**Stored data:**
--

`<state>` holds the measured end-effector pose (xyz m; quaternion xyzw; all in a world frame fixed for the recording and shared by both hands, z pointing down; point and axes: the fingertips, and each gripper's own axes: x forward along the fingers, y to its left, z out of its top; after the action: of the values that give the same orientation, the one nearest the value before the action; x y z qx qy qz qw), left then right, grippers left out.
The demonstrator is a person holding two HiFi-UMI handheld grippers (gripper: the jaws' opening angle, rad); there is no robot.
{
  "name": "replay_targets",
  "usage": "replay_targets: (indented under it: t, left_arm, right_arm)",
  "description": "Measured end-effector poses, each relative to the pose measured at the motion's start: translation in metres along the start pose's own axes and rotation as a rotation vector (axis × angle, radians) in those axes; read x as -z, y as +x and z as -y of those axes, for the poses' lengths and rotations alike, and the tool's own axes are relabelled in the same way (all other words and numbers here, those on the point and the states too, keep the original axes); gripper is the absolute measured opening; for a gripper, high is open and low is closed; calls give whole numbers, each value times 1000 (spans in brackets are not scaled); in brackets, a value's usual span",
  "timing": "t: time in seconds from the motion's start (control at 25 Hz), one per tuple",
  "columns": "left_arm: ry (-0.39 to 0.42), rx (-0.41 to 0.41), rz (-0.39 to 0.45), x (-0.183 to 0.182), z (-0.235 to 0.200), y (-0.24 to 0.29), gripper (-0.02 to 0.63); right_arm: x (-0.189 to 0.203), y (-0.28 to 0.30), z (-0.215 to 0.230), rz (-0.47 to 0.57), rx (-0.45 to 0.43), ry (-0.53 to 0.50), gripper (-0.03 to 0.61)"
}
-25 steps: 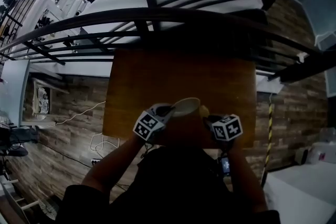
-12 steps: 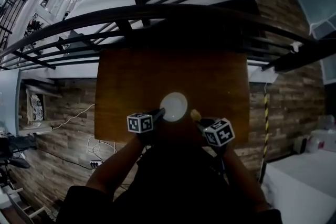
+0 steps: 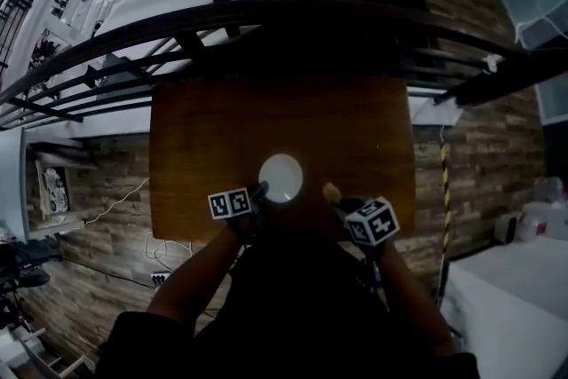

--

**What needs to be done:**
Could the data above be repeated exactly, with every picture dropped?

**Task output:**
`<state>` holds the measured end-effector pose (xyz m; quaternion xyzw; all in a world frame fixed for the recording and shared by both hands, z pointing down; point and axes: the fingertips, and each gripper's own axes: x forward along the fingers, y to its left, z out of its top; after the action: of the values that give the same orientation, the one nearest the value before the action; x y z qx qy qz qw), left then right, grippers left out.
The demonstrator is a person holding two HiFi-UMI handheld grippers (gripper: the jaws' opening angle, rad); there is no robot.
{
  "name": "replay_targets",
  "usage": "replay_targets: (indented under it: t, left_arm, right_arm)",
  "description": "Measured end-effector poses, each relative to the pose measured at the motion's start: translation in metres along the start pose's own axes and rotation as a rotation vector (axis × angle, radians) in those axes; read x as -z, y as +x and z as -y of those axes, for the poses' lengths and rotations alike, and the tool's own axes are relabelled in the same way (all other words and numbers here, those on the point and the states too, keep the original axes); gripper is the absolute measured opening; for a gripper, high is open and low is closed; calls give whole numbers, each value times 1000 (spans in brackets are not scaled); in brackets, a value's usual span",
  "timing": "t: time in seconds from the motion's start (control at 25 Hz), one per tuple",
  "columns": "left_arm: ry (-0.39 to 0.42), rx (-0.41 to 0.41), rz (-0.39 to 0.45), x (-0.183 to 0.182), z (-0.235 to 0.200), y (-0.24 to 0.29), gripper (-0.02 to 0.63); right_arm: x (-0.189 to 0.203), y (-0.28 to 0.30), z (-0.215 to 0.230), rz (-0.47 to 0.57), rx (-0.45 to 0.43), ry (-0.53 to 0.50), gripper (-0.03 to 0.61)"
}
-25 steps: 
-12 steps: 
+0 steps: 

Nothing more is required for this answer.